== Aim of the exercise ==
Return every line from the listing where the word "picture" occurs.

== Records for the exercise ==
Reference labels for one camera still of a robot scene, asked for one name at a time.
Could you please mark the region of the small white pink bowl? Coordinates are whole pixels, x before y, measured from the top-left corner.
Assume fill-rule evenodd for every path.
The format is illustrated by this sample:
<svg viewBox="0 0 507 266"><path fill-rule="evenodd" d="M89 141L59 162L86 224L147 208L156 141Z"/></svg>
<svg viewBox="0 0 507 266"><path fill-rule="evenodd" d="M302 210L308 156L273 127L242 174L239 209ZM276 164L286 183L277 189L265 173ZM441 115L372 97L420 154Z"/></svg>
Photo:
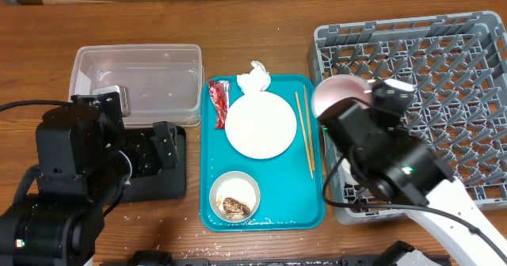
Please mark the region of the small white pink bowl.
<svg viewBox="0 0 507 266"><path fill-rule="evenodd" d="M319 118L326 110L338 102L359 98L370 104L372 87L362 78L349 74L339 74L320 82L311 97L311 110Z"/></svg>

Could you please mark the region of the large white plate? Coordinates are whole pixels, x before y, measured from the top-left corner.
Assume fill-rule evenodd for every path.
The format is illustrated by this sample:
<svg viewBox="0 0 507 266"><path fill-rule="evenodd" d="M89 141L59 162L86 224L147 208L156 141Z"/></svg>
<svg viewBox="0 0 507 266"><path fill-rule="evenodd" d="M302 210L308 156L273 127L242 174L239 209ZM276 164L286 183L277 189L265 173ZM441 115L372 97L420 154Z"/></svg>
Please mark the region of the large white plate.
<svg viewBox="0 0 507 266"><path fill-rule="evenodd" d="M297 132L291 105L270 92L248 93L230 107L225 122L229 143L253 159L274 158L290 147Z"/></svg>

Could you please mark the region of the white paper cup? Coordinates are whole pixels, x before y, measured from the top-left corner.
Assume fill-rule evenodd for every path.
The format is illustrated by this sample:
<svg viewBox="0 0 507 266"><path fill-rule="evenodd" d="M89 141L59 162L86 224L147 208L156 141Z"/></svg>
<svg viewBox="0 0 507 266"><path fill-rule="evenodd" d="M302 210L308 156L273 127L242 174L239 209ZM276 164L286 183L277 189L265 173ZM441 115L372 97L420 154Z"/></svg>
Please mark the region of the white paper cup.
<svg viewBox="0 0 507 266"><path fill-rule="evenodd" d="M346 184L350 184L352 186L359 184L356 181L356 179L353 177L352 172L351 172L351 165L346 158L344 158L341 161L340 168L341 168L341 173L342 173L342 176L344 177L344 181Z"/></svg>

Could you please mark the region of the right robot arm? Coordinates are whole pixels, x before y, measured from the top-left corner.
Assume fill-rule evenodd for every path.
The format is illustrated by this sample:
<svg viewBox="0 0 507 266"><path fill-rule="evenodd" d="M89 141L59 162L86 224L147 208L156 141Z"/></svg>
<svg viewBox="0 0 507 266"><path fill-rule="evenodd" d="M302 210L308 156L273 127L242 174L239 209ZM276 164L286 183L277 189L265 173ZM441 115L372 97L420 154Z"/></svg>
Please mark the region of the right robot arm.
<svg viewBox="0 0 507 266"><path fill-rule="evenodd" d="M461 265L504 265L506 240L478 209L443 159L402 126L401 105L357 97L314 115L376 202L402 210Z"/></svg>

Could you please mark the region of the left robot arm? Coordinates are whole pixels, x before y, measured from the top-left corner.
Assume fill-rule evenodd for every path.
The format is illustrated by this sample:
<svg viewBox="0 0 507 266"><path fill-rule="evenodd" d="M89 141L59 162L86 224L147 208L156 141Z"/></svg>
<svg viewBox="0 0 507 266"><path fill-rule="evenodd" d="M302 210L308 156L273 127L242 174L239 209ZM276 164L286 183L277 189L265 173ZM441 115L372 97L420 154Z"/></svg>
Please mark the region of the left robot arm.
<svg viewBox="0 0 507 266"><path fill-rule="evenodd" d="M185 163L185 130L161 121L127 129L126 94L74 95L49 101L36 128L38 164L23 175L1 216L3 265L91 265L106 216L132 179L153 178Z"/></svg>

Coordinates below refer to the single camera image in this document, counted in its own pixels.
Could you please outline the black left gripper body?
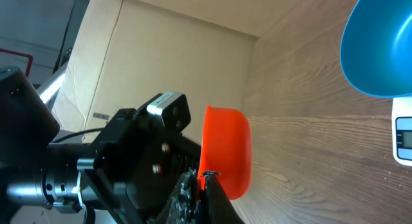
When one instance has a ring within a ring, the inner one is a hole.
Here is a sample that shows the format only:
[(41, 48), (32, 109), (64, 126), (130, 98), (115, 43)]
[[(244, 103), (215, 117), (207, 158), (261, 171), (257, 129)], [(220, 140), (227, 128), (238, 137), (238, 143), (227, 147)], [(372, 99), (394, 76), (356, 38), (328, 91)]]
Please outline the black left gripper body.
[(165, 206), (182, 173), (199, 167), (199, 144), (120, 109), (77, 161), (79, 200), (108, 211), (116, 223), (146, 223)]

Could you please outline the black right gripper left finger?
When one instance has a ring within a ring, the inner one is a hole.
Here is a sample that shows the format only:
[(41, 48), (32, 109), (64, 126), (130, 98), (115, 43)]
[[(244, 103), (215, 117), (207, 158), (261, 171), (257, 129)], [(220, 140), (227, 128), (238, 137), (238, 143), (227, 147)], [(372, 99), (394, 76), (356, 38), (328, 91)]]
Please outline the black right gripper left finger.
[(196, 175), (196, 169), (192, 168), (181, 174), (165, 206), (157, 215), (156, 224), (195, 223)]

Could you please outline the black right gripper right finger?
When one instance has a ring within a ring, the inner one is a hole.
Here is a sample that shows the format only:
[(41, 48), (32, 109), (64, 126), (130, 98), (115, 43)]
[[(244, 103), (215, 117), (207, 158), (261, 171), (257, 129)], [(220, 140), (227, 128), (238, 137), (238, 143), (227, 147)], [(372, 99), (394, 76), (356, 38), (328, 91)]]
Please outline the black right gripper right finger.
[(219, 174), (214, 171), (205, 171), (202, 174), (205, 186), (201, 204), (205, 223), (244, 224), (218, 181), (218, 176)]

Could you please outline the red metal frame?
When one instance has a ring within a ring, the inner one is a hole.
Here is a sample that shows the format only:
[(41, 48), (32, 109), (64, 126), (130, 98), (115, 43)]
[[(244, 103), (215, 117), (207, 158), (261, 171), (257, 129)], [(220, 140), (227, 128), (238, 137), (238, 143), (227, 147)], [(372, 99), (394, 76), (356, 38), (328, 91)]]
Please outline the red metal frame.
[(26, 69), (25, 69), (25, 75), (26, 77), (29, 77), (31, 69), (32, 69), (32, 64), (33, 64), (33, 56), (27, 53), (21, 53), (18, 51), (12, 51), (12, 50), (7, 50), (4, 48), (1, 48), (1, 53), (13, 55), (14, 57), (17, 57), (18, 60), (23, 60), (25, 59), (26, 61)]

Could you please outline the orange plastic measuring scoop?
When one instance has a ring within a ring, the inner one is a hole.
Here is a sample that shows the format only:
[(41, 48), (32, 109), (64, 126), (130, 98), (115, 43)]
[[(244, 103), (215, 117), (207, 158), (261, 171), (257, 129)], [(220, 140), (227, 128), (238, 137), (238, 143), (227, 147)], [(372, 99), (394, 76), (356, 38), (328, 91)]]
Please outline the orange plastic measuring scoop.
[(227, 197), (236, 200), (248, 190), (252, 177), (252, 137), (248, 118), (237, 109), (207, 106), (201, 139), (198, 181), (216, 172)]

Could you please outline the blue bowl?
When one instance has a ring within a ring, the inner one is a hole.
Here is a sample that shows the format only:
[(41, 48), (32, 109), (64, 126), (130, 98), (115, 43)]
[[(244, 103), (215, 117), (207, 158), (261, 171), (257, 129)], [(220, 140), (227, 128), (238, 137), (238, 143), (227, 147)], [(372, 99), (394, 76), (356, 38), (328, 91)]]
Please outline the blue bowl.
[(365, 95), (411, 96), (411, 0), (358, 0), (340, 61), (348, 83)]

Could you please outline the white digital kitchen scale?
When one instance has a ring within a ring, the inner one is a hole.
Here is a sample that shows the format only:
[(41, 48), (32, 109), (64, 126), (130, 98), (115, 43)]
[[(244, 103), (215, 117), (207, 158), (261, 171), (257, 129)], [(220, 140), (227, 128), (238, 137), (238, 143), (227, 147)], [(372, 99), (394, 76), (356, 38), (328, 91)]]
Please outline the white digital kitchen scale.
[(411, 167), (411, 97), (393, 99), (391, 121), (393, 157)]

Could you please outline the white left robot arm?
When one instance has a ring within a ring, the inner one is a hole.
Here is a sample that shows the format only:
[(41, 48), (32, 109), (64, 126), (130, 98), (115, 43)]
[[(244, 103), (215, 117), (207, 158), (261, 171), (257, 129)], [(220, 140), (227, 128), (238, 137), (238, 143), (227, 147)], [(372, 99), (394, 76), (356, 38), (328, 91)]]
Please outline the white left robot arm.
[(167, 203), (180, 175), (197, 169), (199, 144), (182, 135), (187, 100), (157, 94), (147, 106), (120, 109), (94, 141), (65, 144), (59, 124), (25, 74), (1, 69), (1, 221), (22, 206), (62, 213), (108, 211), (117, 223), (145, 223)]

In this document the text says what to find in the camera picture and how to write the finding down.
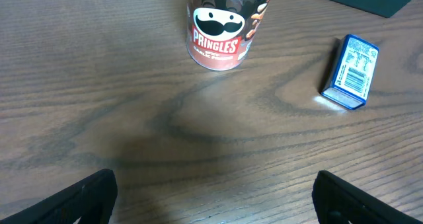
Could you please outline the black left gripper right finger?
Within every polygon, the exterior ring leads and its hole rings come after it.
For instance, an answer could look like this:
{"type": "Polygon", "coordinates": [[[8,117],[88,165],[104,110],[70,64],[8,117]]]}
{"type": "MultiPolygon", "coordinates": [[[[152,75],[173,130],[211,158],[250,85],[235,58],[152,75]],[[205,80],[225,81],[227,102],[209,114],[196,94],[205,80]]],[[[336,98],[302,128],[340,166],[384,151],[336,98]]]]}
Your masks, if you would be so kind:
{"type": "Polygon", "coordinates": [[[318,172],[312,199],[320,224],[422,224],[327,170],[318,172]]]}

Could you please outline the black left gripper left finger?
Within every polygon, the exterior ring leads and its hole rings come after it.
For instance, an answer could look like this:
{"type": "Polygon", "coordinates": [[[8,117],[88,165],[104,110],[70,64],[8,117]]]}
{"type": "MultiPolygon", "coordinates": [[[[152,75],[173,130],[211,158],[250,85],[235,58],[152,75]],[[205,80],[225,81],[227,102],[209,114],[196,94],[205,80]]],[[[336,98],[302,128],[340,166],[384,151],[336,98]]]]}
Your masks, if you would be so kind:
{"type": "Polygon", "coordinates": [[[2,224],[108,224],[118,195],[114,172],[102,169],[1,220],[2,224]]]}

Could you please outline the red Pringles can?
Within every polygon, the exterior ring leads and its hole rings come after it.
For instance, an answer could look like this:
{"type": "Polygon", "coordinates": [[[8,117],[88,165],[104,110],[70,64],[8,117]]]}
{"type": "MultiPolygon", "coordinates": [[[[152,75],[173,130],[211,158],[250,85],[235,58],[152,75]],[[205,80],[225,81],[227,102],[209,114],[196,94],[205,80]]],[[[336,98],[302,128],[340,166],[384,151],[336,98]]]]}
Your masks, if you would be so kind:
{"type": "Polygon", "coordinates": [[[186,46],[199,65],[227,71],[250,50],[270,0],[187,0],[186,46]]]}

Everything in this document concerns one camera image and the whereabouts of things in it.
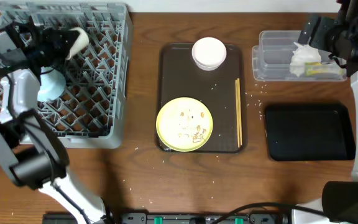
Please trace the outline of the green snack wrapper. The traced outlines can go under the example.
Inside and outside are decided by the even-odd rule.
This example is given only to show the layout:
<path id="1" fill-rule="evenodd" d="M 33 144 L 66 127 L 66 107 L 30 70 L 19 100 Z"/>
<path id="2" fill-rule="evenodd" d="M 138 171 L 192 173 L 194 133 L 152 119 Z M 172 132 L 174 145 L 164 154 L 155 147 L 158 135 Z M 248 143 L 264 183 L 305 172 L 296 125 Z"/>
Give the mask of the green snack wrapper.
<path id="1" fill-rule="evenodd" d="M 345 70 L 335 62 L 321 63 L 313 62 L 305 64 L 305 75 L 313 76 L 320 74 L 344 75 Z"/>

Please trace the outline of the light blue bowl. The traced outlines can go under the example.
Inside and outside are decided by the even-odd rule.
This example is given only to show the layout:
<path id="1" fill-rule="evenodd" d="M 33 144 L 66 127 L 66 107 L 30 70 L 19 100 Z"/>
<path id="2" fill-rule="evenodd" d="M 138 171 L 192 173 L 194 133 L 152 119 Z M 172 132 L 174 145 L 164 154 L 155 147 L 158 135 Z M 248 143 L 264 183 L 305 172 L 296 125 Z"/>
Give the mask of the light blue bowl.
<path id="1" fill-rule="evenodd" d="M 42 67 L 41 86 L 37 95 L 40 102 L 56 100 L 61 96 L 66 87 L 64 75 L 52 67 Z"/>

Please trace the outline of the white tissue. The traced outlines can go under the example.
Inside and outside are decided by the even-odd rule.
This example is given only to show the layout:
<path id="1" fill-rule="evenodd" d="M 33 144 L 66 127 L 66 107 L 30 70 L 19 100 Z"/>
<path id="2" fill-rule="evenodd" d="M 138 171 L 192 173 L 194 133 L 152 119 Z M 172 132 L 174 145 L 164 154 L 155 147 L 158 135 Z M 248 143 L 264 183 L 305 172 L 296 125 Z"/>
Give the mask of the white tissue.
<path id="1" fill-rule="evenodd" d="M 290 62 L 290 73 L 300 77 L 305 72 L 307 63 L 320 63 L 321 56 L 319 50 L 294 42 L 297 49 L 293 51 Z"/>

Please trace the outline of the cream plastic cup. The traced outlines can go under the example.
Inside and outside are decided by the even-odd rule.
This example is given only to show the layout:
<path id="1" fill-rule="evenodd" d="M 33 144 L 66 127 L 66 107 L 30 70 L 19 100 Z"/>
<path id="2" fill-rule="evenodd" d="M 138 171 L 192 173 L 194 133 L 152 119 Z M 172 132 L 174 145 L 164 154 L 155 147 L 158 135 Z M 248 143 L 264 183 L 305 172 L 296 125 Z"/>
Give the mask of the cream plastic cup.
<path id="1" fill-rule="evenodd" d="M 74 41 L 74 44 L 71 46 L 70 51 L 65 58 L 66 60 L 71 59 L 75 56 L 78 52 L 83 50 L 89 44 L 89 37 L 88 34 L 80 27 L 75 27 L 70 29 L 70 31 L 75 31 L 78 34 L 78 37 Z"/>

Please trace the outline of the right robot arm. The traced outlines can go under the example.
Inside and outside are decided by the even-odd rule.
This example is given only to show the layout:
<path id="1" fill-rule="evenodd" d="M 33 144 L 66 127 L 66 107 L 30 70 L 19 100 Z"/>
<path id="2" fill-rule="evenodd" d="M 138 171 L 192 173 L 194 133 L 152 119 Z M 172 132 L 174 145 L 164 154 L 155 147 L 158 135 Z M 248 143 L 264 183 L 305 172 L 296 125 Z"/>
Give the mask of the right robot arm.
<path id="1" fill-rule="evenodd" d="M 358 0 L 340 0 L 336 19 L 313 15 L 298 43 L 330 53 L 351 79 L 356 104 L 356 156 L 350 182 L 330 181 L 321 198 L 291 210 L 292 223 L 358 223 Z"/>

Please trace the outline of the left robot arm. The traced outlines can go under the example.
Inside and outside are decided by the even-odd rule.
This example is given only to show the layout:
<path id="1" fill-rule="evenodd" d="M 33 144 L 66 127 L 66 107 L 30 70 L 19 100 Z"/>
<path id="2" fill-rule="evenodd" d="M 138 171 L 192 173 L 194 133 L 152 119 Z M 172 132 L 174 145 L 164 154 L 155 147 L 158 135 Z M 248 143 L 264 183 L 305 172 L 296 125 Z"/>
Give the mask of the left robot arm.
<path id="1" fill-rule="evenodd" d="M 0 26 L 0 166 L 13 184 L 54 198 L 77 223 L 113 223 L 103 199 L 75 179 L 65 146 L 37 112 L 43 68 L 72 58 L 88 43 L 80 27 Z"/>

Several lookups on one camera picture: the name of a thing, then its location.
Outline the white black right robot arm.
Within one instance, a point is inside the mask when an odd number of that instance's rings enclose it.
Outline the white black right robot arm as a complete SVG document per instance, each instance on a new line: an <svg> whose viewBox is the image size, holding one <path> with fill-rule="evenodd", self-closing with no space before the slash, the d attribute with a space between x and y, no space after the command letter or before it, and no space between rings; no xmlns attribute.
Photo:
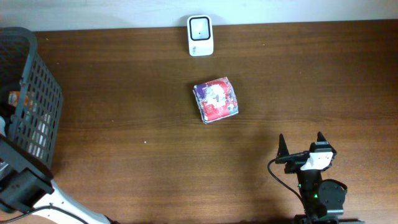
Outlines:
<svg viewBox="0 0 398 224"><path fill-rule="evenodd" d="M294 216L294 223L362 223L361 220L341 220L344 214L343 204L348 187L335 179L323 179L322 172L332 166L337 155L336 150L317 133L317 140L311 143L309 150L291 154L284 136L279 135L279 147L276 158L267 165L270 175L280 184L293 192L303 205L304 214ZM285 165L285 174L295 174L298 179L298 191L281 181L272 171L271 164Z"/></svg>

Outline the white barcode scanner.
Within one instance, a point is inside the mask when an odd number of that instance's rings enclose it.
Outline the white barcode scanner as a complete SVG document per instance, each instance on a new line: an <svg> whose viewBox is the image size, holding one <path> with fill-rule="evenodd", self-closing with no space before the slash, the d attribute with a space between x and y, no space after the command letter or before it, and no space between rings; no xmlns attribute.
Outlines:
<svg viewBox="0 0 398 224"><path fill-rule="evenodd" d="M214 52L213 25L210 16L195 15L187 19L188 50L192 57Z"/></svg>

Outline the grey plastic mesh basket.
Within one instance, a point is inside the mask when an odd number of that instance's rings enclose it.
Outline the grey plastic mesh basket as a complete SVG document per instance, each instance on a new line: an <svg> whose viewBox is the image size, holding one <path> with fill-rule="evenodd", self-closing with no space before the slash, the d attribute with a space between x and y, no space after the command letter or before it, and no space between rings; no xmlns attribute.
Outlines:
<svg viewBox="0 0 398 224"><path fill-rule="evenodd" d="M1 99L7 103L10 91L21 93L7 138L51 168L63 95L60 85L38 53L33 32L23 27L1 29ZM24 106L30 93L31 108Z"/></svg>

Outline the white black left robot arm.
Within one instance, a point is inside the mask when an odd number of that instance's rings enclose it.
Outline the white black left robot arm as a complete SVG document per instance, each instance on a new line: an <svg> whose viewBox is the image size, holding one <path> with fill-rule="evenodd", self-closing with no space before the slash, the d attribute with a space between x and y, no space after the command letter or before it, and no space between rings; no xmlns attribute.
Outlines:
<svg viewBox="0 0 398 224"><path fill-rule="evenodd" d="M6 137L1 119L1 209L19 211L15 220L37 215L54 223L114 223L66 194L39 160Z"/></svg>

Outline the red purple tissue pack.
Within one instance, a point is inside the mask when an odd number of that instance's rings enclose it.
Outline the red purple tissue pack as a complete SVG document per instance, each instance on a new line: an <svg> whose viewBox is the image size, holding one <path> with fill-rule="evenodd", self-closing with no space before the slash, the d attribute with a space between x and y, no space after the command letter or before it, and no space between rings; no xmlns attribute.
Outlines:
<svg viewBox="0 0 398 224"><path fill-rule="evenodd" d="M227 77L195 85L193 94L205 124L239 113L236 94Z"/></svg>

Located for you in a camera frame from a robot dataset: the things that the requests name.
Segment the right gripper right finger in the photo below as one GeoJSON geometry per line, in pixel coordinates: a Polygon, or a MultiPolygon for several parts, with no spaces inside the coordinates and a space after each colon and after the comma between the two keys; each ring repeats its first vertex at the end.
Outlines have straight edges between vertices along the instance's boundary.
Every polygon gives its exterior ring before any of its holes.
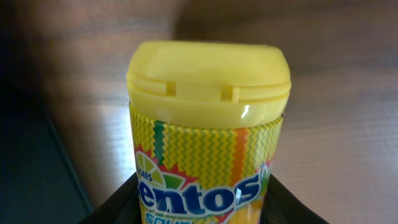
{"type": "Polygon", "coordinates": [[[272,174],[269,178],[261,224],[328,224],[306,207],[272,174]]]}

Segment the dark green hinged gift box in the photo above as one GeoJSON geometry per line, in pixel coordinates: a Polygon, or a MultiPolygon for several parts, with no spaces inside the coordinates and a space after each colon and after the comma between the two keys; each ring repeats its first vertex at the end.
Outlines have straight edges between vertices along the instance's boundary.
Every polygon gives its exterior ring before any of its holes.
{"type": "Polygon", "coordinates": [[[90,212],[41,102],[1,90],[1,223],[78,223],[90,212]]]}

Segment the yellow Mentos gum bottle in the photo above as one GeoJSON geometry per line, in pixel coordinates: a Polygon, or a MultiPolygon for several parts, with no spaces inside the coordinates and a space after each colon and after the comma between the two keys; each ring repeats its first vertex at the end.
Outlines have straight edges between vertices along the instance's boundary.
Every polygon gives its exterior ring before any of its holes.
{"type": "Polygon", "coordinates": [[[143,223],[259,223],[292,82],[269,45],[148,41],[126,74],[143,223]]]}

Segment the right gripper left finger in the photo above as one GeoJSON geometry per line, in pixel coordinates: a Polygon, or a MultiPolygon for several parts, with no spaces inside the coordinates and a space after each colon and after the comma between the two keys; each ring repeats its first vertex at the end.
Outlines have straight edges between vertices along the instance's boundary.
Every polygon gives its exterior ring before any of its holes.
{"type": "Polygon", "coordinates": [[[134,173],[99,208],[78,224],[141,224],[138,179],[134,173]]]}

== Answer section ==
In this document the text says what to find in the camera picture and how to write the finding down.
Several lookups on one camera picture: the name of a thing, then its location.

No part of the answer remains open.